(Source data begins)
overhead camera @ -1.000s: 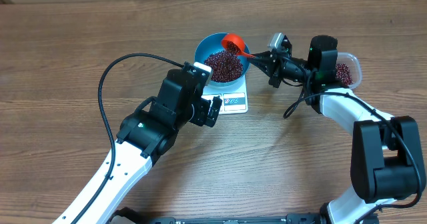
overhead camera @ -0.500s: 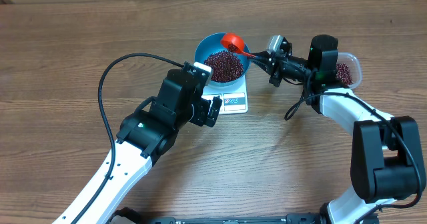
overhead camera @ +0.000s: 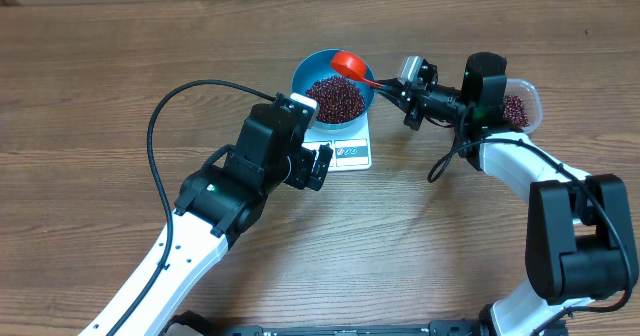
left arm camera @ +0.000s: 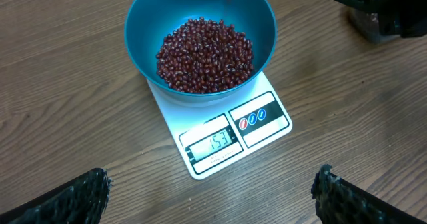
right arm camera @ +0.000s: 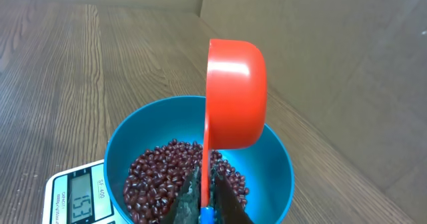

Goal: Scoop item into bowl and weigh 150g on scale
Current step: 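Hold the tilted scoop over the bowl and shake out remaining beans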

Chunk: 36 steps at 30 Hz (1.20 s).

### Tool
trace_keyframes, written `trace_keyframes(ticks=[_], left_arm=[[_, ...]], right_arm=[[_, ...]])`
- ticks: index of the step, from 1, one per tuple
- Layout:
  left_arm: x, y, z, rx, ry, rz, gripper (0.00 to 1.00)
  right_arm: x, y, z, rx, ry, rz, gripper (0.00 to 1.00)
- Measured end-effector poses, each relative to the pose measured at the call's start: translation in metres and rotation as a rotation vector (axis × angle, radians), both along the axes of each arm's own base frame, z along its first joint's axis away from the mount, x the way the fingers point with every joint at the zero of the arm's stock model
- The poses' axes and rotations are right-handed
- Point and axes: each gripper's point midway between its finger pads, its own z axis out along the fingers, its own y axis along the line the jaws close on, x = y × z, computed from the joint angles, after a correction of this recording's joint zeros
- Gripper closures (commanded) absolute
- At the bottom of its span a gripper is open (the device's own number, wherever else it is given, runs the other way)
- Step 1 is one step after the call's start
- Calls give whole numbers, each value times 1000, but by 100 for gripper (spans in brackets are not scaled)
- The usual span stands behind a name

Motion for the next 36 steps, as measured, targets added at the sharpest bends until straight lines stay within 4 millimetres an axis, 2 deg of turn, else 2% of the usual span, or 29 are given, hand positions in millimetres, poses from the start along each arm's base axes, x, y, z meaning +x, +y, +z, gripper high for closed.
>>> trace_keyframes(ticks=[22, 36], left_arm=[[0, 0, 0, 0, 0, -1, 0], [0, 0, 0, 0, 0, -1, 1]], right_arm=[[0, 0, -1, -2, 1, 0, 96], [-4, -1, -9, -7, 57, 0, 96]])
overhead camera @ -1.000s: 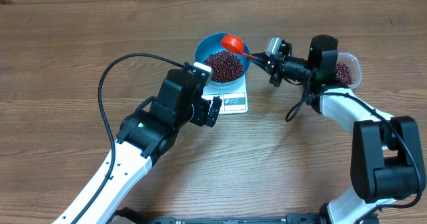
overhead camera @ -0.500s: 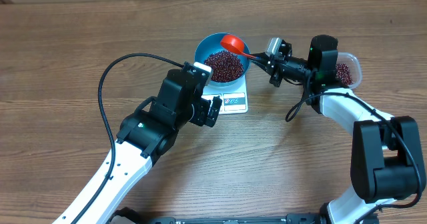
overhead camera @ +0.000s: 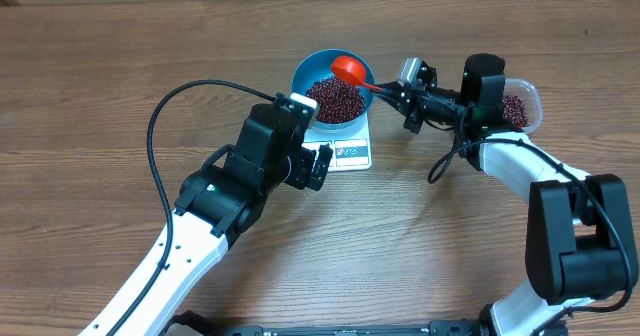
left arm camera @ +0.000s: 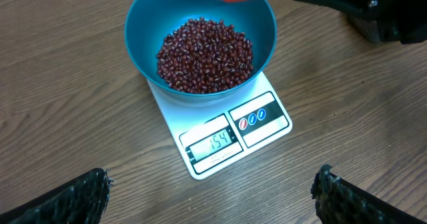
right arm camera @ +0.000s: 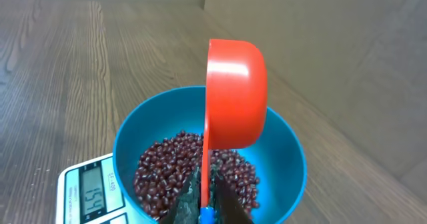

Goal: Scoop item into bowl and weigh 150g on scale
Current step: 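Hold the tilted scoop over the bowl and shake out remaining beans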

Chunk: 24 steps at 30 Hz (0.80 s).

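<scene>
A blue bowl (overhead camera: 305,73) of red beans (left arm camera: 203,54) stands on the white scale (left arm camera: 257,127), whose display (left arm camera: 213,143) reads 154. My right gripper (right arm camera: 207,196) is shut on the handle of an orange scoop (right arm camera: 235,94), which hangs on its side over the bowl's right part (overhead camera: 350,68). My left gripper (left arm camera: 210,191) is open above the bare table just in front of the scale, with nothing between its fingers.
A clear tub of red beans (overhead camera: 518,104) sits at the right, behind my right arm. A black cable (overhead camera: 175,106) loops from the left arm across the table to the left of the scale.
The display has gone from 153 to 154. The scoop has shifted slightly over the bowl. My left gripper has not moved.
At first the scoop was tipped over the bowl with beans pouring out and the display read 117. Then the pouring had stopped and it read 148, then 153, and now 154, the scoop still held on its side above the bowl.
</scene>
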### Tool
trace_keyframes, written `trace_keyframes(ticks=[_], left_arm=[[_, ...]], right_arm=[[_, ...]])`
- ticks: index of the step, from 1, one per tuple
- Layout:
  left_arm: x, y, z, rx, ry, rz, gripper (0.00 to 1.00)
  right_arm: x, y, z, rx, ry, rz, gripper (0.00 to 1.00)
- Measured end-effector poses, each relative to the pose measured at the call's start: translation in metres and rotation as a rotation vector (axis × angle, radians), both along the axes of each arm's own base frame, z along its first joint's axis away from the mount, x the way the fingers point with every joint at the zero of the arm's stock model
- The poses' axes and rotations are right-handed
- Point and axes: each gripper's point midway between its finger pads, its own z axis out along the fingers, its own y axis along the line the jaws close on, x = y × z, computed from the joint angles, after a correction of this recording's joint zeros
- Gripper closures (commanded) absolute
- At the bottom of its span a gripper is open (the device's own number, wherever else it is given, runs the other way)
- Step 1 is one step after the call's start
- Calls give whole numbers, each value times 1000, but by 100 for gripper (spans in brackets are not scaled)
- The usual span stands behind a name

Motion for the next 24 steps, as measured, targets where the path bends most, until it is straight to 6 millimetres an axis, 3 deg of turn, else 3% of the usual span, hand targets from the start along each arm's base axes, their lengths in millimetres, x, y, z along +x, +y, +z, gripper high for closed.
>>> trace_keyframes(ticks=[13, 20, 24], left_arm=[[0, 0, 0, 0, 0, 0, 1], [0, 0, 0, 0, 0, 0, 0], [0, 0, 0, 0, 0, 0, 1]], right_arm=[[5, -3, 4, 145, 261, -94, 96], [3, -16, -31, 129, 634, -266, 96], [14, -22, -20, 95, 695, -337, 96]])
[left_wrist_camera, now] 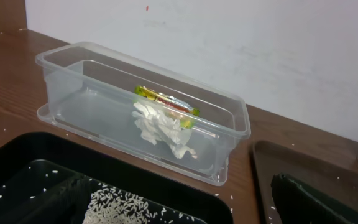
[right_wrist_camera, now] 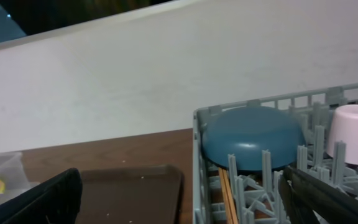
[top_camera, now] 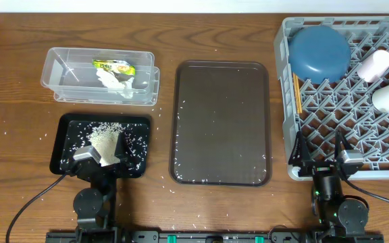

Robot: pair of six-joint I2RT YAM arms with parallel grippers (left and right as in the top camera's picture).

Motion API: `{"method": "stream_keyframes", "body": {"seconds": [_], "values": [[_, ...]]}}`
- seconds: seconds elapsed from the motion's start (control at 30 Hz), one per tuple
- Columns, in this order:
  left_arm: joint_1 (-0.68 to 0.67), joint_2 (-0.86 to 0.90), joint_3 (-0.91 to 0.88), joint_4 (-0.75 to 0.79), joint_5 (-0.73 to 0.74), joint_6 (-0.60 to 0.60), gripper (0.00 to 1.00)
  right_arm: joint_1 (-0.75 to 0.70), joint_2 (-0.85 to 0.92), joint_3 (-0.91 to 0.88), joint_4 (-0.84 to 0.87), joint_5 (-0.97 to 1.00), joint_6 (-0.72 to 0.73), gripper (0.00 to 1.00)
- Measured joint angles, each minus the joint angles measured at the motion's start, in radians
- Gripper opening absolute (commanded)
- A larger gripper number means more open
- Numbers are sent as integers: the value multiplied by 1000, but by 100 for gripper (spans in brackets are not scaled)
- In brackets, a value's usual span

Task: Sort waste into correct bins and load items into the dishwasher rack

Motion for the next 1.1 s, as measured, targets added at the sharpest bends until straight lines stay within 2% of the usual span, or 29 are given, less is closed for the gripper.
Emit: {"method": "stream_keyframes", "body": {"seconds": [0.13, 0.37, 1.1], "values": [[0, 0, 0, 0, 0, 0, 95, -10, -1, 0, -35, 11, -8, 99], [0, 0, 0, 0, 0, 0, 95, -10, -3, -3, -193, 40, -40, 99], [0, 0, 0, 0, 0, 0, 95, -1, -4, -3, -193, 42, -57, 99]]}}
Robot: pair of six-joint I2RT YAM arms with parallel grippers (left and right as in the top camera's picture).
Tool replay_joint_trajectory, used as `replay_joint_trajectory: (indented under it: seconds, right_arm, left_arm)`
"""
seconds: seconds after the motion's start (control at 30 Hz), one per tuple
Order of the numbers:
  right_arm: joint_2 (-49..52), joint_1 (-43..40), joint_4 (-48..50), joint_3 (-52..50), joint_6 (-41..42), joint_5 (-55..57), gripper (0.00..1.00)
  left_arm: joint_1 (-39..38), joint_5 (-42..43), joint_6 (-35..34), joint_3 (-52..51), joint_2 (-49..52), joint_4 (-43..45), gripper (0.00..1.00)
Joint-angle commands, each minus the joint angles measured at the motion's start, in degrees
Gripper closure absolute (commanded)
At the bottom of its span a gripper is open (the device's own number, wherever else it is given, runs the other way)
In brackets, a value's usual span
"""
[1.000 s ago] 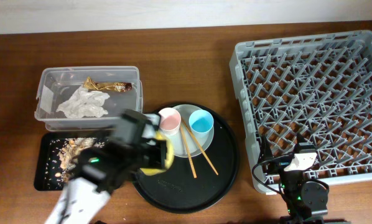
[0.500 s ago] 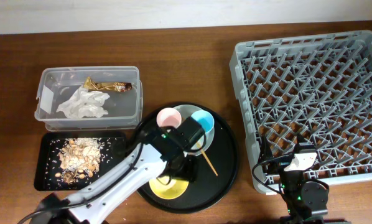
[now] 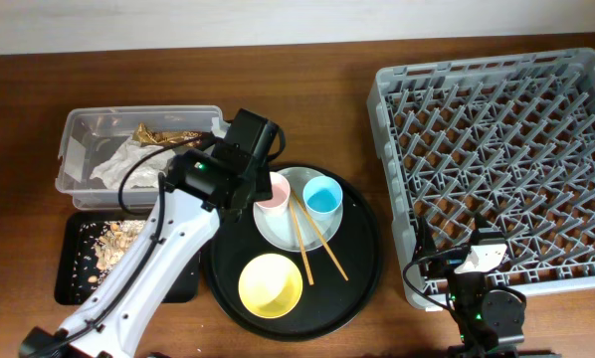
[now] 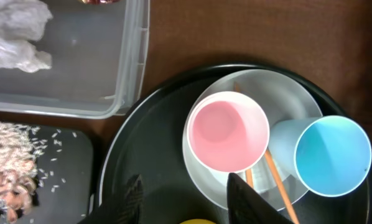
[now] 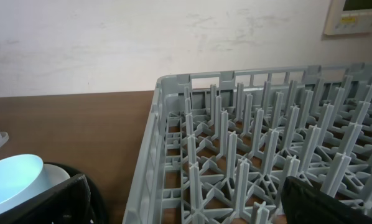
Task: Sort waste into correct bins and load items into the dishwasher rack
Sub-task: 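Set the empty yellow bowl back on the round tray, then grasp the pink cup with the left gripper and lift it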
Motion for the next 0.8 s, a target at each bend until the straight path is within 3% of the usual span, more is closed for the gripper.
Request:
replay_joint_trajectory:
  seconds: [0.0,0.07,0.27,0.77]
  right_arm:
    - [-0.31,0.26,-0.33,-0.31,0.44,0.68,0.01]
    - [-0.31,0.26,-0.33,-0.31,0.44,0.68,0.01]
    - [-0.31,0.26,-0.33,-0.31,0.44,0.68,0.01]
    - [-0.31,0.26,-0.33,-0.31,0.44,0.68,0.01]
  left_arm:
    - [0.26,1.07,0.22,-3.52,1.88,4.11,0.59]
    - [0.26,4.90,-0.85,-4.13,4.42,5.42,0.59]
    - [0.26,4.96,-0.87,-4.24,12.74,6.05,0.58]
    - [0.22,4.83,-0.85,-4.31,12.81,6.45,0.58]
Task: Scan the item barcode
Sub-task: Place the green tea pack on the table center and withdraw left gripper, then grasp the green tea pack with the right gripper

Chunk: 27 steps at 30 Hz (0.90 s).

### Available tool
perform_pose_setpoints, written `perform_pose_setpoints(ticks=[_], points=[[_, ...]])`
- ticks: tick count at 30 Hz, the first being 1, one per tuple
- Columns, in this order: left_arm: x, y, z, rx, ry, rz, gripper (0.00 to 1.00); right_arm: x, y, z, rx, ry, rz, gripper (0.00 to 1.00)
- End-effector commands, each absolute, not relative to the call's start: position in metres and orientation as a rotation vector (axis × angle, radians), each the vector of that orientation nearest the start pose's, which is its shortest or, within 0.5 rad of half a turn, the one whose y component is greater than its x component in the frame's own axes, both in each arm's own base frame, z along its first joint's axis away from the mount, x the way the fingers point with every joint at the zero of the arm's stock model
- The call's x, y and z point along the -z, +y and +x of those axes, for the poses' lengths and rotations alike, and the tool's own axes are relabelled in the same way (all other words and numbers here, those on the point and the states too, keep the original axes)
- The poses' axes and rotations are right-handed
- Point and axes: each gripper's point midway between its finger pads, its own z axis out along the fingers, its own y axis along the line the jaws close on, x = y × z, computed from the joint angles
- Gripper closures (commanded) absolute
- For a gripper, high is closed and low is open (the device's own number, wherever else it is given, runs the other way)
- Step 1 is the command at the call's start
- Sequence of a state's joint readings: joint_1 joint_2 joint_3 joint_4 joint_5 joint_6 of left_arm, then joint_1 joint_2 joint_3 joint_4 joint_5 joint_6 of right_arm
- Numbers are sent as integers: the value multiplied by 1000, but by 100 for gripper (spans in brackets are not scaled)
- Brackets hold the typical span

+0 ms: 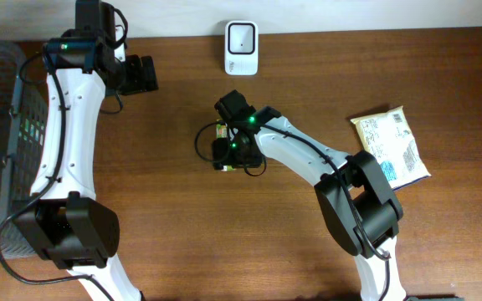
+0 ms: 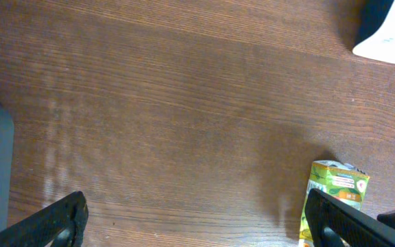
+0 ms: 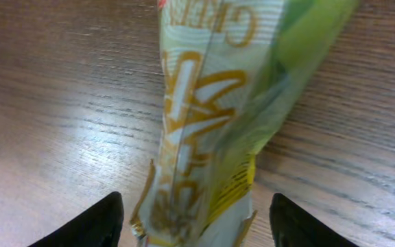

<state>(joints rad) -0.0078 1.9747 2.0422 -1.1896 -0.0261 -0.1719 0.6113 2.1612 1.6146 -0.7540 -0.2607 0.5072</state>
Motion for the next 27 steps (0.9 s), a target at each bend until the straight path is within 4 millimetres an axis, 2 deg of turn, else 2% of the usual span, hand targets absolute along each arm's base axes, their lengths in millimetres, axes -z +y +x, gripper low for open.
perform_pose_setpoints(ticks=[1,6,9,10,11,12,13,16,17,18,19,21,23,26,27], points=[[-209,1,471,30,2689,-220,1,-23,296,373,-469,2970,-169,37],[-209,1,471,30,2689,-220,1,-24,281,394,-400,2910,-198,37],[-209,1,471,30,2689,-220,1,-23,281,391,-400,2916,-220,65],[-209,1,471,30,2689,-219,1,-23,283,389,-398,2920,-229,66],[-209,1,471,30,2689,-219,1,-22,286,386,-398,2922,-241,61],[-209,1,471,30,2689,-220,1,-22,288,384,-400,2919,-251,52],[-209,1,471,30,2689,-219,1,-20,291,383,-402,2917,-260,48],[-209,1,471,30,2689,-220,1,-3,299,375,-403,2947,-291,47],[-209,1,471,30,2689,-219,1,-2,299,374,-411,2956,-289,55],[-209,1,471,30,2689,-220,1,-2,298,374,-421,2959,-282,71],[-209,1,471,30,2689,-220,1,-2,297,375,-430,2968,-258,80],[-209,1,471,30,2689,-220,1,-6,296,374,-525,2993,-226,84],[-209,1,471,30,2689,-220,1,-21,290,373,-685,3021,-196,84],[-209,1,471,30,2689,-219,1,-70,282,372,-1070,2929,-335,84],[-209,1,471,30,2689,-220,1,-107,271,373,-1270,2807,-418,85]])
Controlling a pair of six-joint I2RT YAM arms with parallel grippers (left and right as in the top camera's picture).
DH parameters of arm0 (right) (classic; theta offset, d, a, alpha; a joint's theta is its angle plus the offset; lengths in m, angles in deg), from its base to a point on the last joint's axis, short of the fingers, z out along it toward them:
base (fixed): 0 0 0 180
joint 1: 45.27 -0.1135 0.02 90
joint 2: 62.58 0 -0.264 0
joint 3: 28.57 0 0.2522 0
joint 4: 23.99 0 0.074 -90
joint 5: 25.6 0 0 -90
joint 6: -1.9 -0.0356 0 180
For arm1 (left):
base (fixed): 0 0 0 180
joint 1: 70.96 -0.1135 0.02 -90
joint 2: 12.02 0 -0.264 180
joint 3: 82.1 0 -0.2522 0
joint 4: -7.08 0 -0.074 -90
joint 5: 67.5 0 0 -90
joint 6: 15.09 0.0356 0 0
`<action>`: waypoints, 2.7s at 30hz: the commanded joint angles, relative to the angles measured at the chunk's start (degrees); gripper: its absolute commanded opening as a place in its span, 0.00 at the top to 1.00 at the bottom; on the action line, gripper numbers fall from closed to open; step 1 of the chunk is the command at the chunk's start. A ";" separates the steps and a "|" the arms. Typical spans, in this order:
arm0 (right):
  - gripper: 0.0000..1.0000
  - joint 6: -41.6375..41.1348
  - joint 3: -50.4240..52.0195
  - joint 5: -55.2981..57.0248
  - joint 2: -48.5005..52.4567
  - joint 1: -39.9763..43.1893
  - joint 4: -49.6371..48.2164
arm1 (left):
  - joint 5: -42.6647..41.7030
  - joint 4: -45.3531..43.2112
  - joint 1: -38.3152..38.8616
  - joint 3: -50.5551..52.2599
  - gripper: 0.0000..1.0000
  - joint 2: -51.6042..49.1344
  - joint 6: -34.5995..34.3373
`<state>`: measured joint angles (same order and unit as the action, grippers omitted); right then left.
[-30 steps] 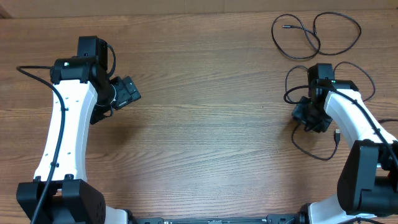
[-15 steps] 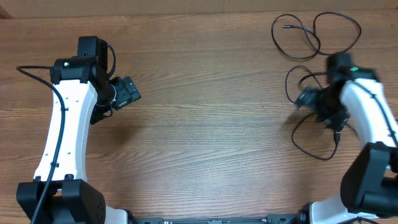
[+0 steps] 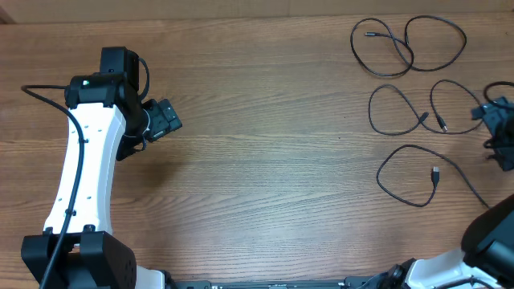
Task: Untangle cables
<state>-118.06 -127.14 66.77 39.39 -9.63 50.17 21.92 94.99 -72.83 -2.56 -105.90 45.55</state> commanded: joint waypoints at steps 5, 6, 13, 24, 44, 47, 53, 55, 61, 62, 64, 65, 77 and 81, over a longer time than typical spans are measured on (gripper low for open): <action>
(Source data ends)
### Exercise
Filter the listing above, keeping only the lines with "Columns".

### Result
- Columns, in this order:
- Columns, in this order: left_arm: x, y, z, rx, ry, rz, gripper (0.00 to 1.00); right_arm: x, y, z, rx, ry, rz, gripper (0.00 to 1.00)

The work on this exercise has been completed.